Talk of treasure provides an ideal segue for one of the impetuses of Daniel’s scientific career, although it means going back 600 years or so.
To explain, between 1405-1433, China sent hundreds of treasure-laden ships and tens of thousands of men to extend imperial and trade control over the Indian Ocean and beyond. In charge was Zheng He, an extraordinary figure in history who went from court eunuch one day to fleet admiral the next.
But that’s another story. Suffice to say that much speculation exists about Zheng’s voyages, including the contention that he sailed to America decades before Columbus and to Australia centuries before the Dutch, French and British.
Jump forward six centuries and you find the younger Daniel Harrison as a University of Sydney engineering undergraduate engaged during his Honours project developing a novel underwater sonar: “My role was to examine silt and mud to determine the efficacy of technology in finding evidence of shipwrecks. Having read about Zheng He, engineering and oceanography came together for me. It just made sense. I suppose that is what set me on my career path.”
That path brought Daniel to the Southern Cross University National Marine Science Centre in 2019. Before that, career highlights included two years as a Visiting Scholar at the University of Southern California, Senior Research Fellow at the Sydney Institute of Marine Science, and recipient of the prestigious Myer Innovation Fellowship.
The Fellowship was to develop the concept of using solar radiation management approaches for bleaching protection on the Great Barrier Reef.
“These concepts and research are exciting, but they are driven by a far greater need,” says Daniel. “When you see the Great Barrier Reef, what you see is loss. That is alarming because humans are terrible at seeing the big picture and we forget so quickly what we have lost. Add the impact of pollutants, plastics, fishing and other stressors, and I wonder what I can show of the Reef to my young sons as they grow.

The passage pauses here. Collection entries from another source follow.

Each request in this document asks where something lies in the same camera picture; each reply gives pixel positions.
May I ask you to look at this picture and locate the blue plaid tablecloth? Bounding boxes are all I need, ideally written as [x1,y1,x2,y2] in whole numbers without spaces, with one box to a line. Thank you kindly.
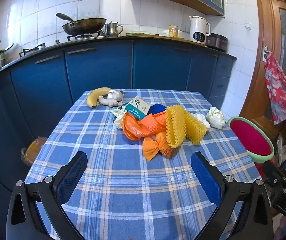
[24,90,266,240]

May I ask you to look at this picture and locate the black wok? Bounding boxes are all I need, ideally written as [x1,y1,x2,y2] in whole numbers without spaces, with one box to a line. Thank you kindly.
[55,13,107,36]

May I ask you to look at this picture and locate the orange bag on floor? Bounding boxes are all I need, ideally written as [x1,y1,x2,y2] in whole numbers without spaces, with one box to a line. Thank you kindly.
[20,136,48,167]

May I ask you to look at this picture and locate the dark rice cooker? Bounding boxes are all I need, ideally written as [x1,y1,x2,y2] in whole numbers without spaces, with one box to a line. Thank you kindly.
[205,33,228,53]

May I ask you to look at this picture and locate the teal and white carton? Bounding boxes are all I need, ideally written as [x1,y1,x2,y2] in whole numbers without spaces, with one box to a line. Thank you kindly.
[125,96,151,118]

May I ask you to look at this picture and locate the orange foam net sleeve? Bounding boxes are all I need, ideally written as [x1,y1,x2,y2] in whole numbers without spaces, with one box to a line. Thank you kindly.
[139,112,169,134]

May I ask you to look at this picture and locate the white paper ball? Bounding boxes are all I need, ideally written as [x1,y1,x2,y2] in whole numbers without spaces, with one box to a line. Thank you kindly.
[205,107,225,130]

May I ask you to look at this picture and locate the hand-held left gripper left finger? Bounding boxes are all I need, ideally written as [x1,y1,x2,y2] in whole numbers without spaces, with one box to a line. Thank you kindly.
[6,151,88,240]

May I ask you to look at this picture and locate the ginger root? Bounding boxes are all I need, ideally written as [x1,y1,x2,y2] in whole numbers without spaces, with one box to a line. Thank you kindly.
[98,96,124,108]

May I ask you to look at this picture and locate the garlic bulb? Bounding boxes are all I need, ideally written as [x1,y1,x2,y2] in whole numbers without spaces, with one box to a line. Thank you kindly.
[108,89,125,101]

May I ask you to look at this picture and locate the blue cloth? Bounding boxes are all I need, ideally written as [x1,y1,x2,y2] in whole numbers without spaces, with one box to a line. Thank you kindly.
[148,103,168,116]

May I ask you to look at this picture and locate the white crumpled plastic scraps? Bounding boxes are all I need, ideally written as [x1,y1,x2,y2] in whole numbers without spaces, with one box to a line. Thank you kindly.
[112,106,129,130]

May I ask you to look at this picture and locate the gas stove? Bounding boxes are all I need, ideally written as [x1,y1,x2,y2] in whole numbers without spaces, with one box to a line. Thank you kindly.
[19,31,103,57]

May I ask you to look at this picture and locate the wooden door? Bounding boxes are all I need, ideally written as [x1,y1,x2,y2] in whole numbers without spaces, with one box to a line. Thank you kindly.
[240,0,286,130]

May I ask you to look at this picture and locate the white electric kettle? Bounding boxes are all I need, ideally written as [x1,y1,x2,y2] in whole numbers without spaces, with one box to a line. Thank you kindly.
[188,16,211,44]

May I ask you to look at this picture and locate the green bin with red liner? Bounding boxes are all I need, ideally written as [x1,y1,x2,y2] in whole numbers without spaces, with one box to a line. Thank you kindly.
[227,117,275,178]

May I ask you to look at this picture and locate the orange plastic bag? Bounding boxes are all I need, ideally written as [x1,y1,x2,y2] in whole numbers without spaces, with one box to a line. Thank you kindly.
[122,111,148,140]

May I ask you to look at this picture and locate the yellow banana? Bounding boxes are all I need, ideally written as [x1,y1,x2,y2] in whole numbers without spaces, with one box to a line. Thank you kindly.
[86,87,112,108]

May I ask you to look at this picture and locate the blue base cabinets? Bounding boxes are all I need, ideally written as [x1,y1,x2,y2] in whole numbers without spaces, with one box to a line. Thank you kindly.
[0,36,238,205]

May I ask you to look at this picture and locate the steel teapot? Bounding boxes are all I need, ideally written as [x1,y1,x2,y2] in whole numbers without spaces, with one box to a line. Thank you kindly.
[105,21,124,37]

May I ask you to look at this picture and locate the yellow foam fruit net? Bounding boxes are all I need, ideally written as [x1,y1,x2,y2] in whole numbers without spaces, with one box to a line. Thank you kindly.
[165,104,208,148]

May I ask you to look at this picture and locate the metal door handle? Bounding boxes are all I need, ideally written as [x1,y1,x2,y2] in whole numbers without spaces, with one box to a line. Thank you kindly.
[261,45,271,63]

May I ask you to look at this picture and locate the orange mesh wrap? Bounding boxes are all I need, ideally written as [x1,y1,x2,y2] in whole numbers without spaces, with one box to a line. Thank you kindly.
[142,131,177,161]

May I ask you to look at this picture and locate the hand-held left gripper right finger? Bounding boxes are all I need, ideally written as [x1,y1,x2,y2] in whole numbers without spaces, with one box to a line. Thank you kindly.
[190,151,275,240]

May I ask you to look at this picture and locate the floral red cloth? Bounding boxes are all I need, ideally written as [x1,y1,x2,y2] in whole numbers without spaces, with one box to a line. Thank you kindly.
[263,52,286,125]

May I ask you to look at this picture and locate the white tissue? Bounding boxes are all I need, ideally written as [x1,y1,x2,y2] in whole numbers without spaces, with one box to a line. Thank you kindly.
[194,112,211,129]

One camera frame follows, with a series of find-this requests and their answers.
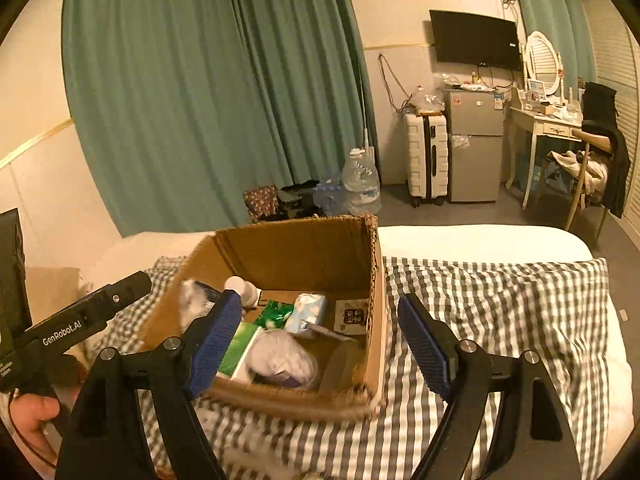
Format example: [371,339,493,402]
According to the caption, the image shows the grey white checked blanket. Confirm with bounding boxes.
[85,255,621,480]

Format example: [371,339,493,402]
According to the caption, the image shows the person's left hand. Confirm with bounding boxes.
[7,392,68,462]

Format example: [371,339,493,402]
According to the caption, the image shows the brown cardboard box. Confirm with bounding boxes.
[142,212,388,421]

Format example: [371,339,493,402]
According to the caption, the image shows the large clear water jug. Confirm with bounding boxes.
[341,147,382,193]

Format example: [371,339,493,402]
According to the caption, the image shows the white louvered wardrobe doors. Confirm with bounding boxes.
[580,0,640,241]

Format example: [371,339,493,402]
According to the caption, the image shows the pack of water bottles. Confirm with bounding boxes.
[312,180,351,211]

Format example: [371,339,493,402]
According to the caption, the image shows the white hard suitcase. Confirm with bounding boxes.
[404,112,449,207]

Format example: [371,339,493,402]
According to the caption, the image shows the clear plastic bags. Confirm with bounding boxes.
[407,82,448,115]

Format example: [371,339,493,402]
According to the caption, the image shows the wide teal window curtain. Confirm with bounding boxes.
[62,0,377,237]

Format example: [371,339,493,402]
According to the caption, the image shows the white oval mirror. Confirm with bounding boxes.
[522,31,566,96]

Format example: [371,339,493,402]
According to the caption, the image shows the black bag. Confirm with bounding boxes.
[279,180,321,219]

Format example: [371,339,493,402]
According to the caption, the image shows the narrow teal window curtain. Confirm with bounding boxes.
[505,0,581,56]

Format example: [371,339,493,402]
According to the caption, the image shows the green white medicine box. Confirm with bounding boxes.
[217,321,266,386]

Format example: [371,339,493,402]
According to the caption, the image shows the green patterned sachet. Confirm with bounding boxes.
[252,300,293,331]

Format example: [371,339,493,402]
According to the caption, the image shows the clear plastic wrapper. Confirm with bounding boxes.
[177,279,216,328]

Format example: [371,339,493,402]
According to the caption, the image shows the white plastic bottle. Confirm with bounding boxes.
[224,276,262,309]

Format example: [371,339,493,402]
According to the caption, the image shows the wooden chair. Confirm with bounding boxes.
[565,127,613,231]

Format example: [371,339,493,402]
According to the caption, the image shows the black wall television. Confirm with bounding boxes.
[429,9,523,72]

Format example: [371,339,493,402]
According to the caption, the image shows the thin white pole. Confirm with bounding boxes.
[359,65,374,161]

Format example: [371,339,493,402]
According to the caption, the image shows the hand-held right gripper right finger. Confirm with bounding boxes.
[397,294,583,480]

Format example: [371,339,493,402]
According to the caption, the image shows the white dressing table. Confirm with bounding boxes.
[505,87,586,211]

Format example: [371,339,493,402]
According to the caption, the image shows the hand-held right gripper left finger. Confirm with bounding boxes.
[55,290,244,480]

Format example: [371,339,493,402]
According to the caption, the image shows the light crumpled clothes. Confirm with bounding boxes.
[545,150,608,196]

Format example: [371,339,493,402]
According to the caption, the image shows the dark wall cables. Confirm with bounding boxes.
[377,52,416,112]

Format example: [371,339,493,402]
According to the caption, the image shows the blue white tissue packet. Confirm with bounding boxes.
[285,294,328,333]

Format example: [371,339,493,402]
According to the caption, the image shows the grey mini fridge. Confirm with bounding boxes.
[445,86,506,204]

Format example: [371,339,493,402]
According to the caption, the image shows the black clothing on chair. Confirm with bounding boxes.
[580,81,631,218]

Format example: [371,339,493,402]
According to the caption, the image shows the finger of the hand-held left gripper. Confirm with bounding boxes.
[102,271,153,315]

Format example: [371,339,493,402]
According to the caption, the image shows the brown patterned gift bag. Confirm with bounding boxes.
[243,185,280,222]

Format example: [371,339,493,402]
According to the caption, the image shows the white sachet with dark print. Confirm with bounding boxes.
[334,300,371,333]

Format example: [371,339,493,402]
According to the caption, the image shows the clear plastic bottle blue label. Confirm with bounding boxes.
[245,330,321,391]

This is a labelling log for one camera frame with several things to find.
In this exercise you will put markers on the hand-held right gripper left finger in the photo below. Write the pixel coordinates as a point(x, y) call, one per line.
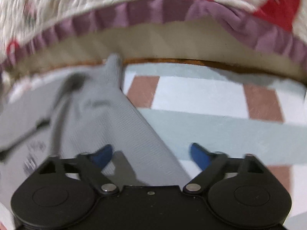
point(103, 155)

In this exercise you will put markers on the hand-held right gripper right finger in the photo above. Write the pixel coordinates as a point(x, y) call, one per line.
point(199, 157)

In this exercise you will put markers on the light grey garment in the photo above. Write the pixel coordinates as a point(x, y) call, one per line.
point(96, 115)

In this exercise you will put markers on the checked printed rug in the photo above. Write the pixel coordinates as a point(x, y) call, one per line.
point(215, 124)

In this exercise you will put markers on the white quilted bear bedspread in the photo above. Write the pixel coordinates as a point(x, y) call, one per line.
point(120, 2)

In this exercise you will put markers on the beige bed frame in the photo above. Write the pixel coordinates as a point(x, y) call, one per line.
point(168, 40)

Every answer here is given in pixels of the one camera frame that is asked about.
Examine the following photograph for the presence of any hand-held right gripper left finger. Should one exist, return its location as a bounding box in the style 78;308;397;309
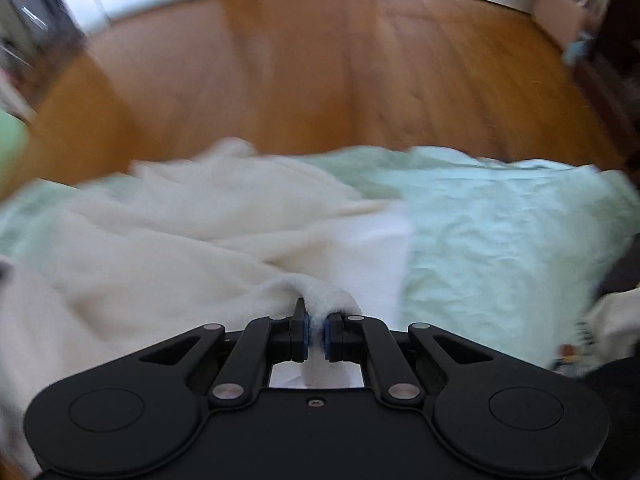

“Even if cloud brightening works, it can still only buy us time. Unless the world shifts from its current path and prioritises green energy and carbon dioxide removal of some of our pollution already in the atmosphere, then the long-term future of the Reef looks bleak.
“It will take a marathon effort to save it. Blue sky thinking for a blue water environment. But is there a choice? I don’t believe so.”